A video to understand what panic attacks are and how you can live with this problem.
According to the Diagnostic and Statistical Manual of Mental Disorders, the panic attack is a period of intense fear or discomfort accompanied by at least 4 physical or psychological symptoms. The attack has a sudden beginning, quickly reaches its peak (usually in 10 minutes or less), and is often accompanied by a sense of danger or imminent catastrophe and urgent need to move away.
The 13 symptoms are:
• palpitation; palpitations; tachycardia; sweating; fine tremors or great tremors;
• difficulty breathing; feeling of suffocation; feeling of asphyxiation; pain or discomfort in the chest; nausea; abdominal disorders;
• the feeling of heel, instability, light head or fainting;
• decreolization ( sense of unreality ); depersonalization (being detached from oneself);
• Fear of losing control or going crazy; fear of dying; paraesthesia (sensation of numbness or tingling); chills; hot flashes.
Causes and types of panic attack
In general, the panic attack is unexpected, that is not associated with a specific situation. Over time the characteristics of panic evolve and these crises can gradually connect to particular conditions. In fact, there are three types of panic attacks that are characterized by different types of relationships between the onset of the attack and the presence and absence of triggering factors:
• Unexpected panic attacks when there are no triggering factors
• Panic attacks caused by the situation when the onset manifests immediately after exposure or in anticipation of the triggering situational factor. The patient has a panic attack every time a given situation is presented to him
• Situation-sensitive panic attacks: they are more likely to occur after exposure to a situational trigger, but are not invariably associated with the stimulus or do not necessarily manifest during exposure.
When does the panic attack become a disorder?
The incidence of Panic Disorder in the population is between 1.5% and 3.5 %; depending on the reference statistics, and is spread between 1.6% and 2.9% for women and between 0.4% and 1.7% for men.
About 30% of the general population has had or will have at least one panic attack during their lifetime.
It is not clear what the mechanism is established only within those subjects who will develop a panic disorder, both in psychopathological terms and in terms of characteristics of the subject that make it vulnerable to that pathology.

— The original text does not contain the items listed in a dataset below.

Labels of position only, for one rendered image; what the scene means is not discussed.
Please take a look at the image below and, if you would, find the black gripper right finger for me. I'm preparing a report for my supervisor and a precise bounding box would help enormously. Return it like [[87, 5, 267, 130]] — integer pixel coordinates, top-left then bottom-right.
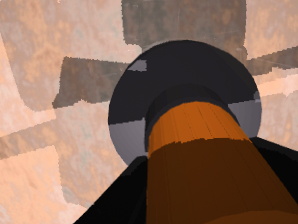
[[249, 136, 298, 204]]

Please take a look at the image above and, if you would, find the orange knob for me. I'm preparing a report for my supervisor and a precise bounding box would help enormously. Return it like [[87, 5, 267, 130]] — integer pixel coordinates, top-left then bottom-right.
[[146, 101, 298, 224]]

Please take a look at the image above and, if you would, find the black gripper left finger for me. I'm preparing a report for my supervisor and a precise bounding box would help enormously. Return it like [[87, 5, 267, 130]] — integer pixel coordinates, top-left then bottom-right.
[[73, 156, 148, 224]]

In fact, a panic attack is not a psychiatric disorder to be treated, unless it becomes the central element of that person's life by organizing its existence, making it feel perennially at the mercy of a new attack, fueling that sense of fragility that distinguishes these people.
The development of the disease
The first panic attack that a subject experiences usually consists of an unexpected panic attack. The onset is therefore not linked to a particular stimulus or to a situational triggering factor.
Precisely because it is unexpected and imponderable in its gravity, the patient is not able to bring the attack back to an element of plausibility. The patient experiences a sense of non-control over his own psycho-physical condition and is overwhelmed, even with respect to possible physical consequences. The unexpected panic attack is, therefore, an extremely stressful experience both physically and mentally, which can generate in the subject a strong feeling of fragility and loss of well-being.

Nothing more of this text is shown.